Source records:
----------
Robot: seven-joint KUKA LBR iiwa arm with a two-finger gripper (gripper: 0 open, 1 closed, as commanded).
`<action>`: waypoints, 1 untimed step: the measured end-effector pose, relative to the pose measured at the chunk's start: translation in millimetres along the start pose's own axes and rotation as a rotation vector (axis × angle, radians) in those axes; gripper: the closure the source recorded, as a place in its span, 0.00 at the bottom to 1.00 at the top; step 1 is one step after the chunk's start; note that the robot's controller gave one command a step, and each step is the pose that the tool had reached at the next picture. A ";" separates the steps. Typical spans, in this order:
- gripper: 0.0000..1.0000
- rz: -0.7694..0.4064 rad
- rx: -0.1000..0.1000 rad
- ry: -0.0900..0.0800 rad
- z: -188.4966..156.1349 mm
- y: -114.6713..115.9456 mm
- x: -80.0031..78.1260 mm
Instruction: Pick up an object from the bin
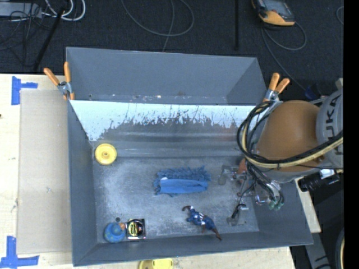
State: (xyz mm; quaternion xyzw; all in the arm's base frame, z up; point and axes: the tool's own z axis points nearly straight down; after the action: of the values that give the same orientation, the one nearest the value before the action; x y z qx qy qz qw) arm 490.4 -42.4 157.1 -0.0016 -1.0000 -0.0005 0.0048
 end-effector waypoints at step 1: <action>0.00 -0.002 0.001 -0.008 -4.3 0.2 -1.7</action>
Offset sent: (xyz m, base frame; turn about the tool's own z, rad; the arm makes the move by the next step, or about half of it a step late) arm -0.0048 0.0555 -0.0871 0.1074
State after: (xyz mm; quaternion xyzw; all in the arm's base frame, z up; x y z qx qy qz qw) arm 492.2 -42.3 161.4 -0.0006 -1.0000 -0.0002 0.0007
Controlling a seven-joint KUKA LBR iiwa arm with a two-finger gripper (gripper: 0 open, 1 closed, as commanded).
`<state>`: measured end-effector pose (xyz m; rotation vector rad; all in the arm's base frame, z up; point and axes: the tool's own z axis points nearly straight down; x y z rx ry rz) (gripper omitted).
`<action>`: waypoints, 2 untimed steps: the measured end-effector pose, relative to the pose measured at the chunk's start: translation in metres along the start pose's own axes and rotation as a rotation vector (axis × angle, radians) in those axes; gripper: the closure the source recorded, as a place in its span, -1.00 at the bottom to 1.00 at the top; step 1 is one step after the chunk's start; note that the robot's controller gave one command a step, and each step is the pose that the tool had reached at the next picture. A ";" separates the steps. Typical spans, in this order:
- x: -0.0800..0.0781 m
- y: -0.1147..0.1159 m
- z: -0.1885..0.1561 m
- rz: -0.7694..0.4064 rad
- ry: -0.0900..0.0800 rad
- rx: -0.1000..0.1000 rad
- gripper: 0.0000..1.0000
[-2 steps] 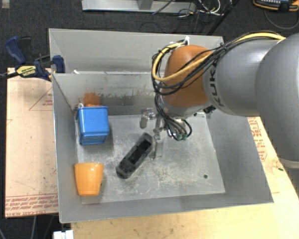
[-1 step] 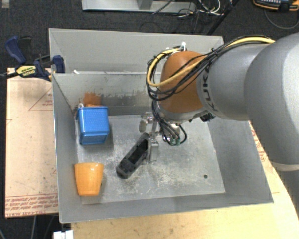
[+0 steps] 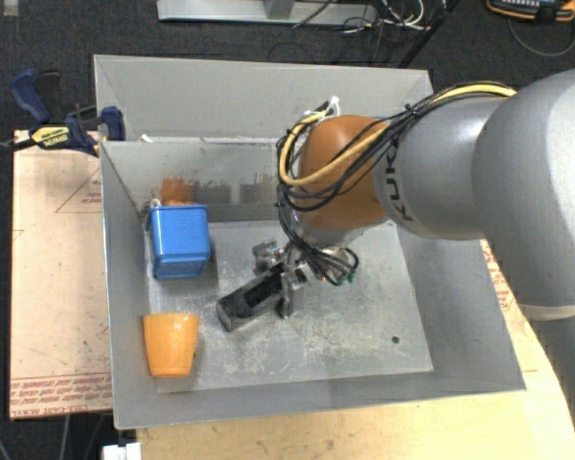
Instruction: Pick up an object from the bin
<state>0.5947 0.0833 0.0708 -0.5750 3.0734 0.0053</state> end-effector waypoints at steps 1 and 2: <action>0.000 0.000 0.000 0.000 0.000 0.000 1.00; -0.006 -0.013 -0.133 -0.039 0.000 0.000 1.00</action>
Offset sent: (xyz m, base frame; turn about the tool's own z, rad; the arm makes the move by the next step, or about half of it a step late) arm 0.0083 -0.0112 0.1354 -0.0411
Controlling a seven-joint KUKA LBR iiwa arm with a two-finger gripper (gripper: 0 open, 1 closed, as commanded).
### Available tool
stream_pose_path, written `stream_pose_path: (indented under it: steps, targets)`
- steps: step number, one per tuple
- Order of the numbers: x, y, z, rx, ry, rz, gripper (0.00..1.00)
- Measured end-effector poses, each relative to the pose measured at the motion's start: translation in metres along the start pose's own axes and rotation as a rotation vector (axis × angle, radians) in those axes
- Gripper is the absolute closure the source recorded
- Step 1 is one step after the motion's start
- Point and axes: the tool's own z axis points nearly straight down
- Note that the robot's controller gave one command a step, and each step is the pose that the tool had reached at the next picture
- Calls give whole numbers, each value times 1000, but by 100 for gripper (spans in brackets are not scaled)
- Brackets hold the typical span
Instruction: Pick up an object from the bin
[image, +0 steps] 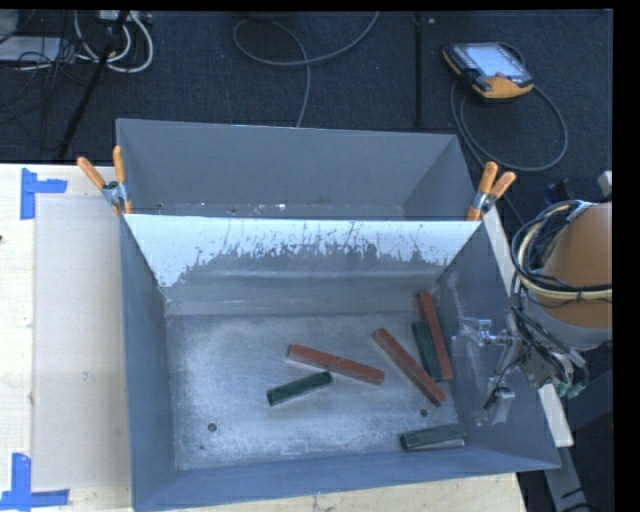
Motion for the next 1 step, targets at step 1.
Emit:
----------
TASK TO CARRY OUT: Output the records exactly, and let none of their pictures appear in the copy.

TASK RESULT:
Robot: seven-joint KUKA LBR iiwa arm with a two-finger gripper (gripper: 0 open, 1 closed, as commanded).
`<action>`: waypoints, 1 untimed step: the measured end-effector pose, relative to the pose measured at the chunk's start: translation in millimetres along the start pose's own axes and rotation as a rotation vector (axis × angle, radians) in those axes; gripper: the closure the source recorded, as a place in its span, 0.00 at the bottom to 1.00 at the top; step 1 is one step after the chunk's start; note that the robot's controller gave one command a step, and each step is the pose that the tool had reached at the next picture. A ";" separates the steps. Typical spans, in this order:
- gripper: 0.0000..1.0000
- rz: -0.7694..0.4064 rad
- rx: -0.1000..0.1000 rad
- ry: -0.0900..0.0800 rad
- z: -188.4966..156.1349 mm
- y: -114.6713..115.9456 mm
- x: -80.0031..78.1260 mm
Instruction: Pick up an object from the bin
State: (xyz mm; quaternion xyzw; all in the arm's base frame, z up; point and axes: the tool's own z axis points nearly straight down; after the action: of the values that give the same orientation, the one nearest the value before the action; x y z qx qy qz qw) arm 490.4 -42.4 157.1 -0.0016 -1.0000 -0.0005 0.0048
 end-effector waypoints at step 1: <action>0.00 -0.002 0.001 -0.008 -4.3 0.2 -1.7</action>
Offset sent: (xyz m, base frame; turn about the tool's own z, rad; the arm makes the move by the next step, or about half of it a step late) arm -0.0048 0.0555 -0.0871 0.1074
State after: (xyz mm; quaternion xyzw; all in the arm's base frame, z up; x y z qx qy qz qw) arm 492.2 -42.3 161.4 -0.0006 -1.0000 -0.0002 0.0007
Controlling a seven-joint KUKA LBR iiwa arm with a two-finger gripper (gripper: 0 open, 1 closed, as commanded).
`<state>`: measured end-effector pose (xyz m; rotation vector rad; all in the arm's base frame, z up; point and axes: the tool's own z axis points nearly straight down; x y z rx ry rz) (gripper omitted).
`<action>`: waypoints, 2 untimed steps: the measured end-effector pose, relative to the pose measured at the chunk's start: translation in metres along the start pose's own axes and rotation as a rotation vector (axis × angle, radians) in those axes; gripper: the closure the source recorded, as a place in its span, -1.00 at the bottom to 1.00 at the top; step 1 is one step after the chunk's start; note that the robot's controller gave one command a step, and each step is the pose that the tool had reached at the next picture. A ";" separates the steps. Typical spans, in this order:
- x: -0.0800..0.0781 m
- y: -0.1147..0.1159 m
- z: -0.1885..0.1561 m
- rz: -0.7694..0.4064 rad
- ry: -0.0900..0.0800 rad
- rx: -0.1000..0.1000 rad
- gripper: 0.0000..1.0000
[-2 steps] 
[-1 step] 
[+0 steps] 
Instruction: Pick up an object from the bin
<state>0.5947 0.0833 0.0708 -0.5750 3.0734 0.0053</state> end-effector waypoints at steps 1 and 2: <action>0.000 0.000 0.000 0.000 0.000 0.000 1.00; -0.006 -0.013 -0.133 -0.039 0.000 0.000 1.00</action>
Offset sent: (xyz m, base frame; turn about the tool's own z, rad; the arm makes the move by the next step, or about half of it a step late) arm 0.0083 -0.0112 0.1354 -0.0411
Controlling a seven-joint KUKA LBR iiwa arm with a two-finger gripper (gripper: 0 open, 1 closed, as commanded).
### Available tool
stream_pose_path, written `stream_pose_path: (indented under it: steps, targets)`
- steps: step number, one per tuple
- Order of the numbers: x, y, z, rx, ry, rz, gripper (0.00..1.00)
- Measured end-effector poses, each relative to the pose measured at the motion's start: translation in metres along the start pose's own axes and rotation as a rotation vector (axis × angle, radians) in those axes
- Gripper is the absolute closure the source recorded
- Step 1 is one step after the motion's start
- Point and axes: the tool's own z axis points nearly straight down
- Note that the robot's controller gave one command a step, and each step is the pose that the tool had reached at the next picture
- Calls give whole numbers, each value times 1000, but by 100 for gripper (spans in brackets are not scaled)
- Brackets hold the typical span
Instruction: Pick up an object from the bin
[image, +0 steps] 
Motion for the next 1 step, targets at step 1.
Emit:

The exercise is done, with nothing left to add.